Task to carry out | Read through the material below and find each line that has the word "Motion"; copy it.

Entries shown |
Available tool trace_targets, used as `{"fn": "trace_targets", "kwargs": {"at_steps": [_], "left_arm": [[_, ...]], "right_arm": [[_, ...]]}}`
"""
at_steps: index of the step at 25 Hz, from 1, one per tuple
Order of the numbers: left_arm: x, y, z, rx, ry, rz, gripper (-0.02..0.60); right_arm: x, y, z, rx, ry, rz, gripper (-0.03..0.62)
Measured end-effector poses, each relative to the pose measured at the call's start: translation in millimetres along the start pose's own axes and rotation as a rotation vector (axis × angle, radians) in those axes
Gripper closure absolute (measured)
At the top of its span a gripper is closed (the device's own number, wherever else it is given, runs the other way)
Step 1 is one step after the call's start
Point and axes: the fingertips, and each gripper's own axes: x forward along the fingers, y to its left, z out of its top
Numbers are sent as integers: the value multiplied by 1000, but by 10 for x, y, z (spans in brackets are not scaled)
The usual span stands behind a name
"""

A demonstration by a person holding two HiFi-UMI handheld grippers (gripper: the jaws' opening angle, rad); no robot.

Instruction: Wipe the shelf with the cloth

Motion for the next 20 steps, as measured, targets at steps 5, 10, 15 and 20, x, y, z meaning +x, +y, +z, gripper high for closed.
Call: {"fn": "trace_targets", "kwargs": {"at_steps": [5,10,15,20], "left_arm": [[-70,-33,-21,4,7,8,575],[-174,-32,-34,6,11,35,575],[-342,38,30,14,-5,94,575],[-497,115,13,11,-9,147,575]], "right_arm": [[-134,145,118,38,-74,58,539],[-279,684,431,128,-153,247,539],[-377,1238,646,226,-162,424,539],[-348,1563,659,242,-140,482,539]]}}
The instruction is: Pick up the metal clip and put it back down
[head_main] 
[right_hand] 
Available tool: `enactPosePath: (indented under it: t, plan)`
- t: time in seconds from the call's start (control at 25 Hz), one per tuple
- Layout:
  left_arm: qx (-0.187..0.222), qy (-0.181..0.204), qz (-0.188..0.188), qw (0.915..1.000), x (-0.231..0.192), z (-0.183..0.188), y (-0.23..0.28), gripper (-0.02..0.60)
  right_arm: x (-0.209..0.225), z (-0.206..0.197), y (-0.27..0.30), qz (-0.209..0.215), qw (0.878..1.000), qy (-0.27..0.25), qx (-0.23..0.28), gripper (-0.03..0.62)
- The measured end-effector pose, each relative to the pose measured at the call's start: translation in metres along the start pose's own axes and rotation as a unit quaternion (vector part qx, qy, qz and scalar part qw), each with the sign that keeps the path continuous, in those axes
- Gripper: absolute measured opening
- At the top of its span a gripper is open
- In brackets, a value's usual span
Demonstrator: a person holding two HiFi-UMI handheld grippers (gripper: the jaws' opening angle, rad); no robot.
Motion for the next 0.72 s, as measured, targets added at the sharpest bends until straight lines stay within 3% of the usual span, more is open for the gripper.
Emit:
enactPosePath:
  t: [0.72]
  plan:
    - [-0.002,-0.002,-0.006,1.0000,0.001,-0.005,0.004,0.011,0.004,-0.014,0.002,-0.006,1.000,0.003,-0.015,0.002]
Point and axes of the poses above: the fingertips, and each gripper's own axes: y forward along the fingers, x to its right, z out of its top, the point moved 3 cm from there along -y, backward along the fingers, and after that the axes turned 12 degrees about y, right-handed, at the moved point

The answer |
Motion for the next 20 steps, as measured, targets at steps 5, 10, 15 and 20, x, y, z meaning +x, +y, +z, gripper high for closed.
Motion for the next 0.72 s, as measured, targets added at the sharpest bends until straight lines stay within 3% of the usual span, more is open for the gripper.

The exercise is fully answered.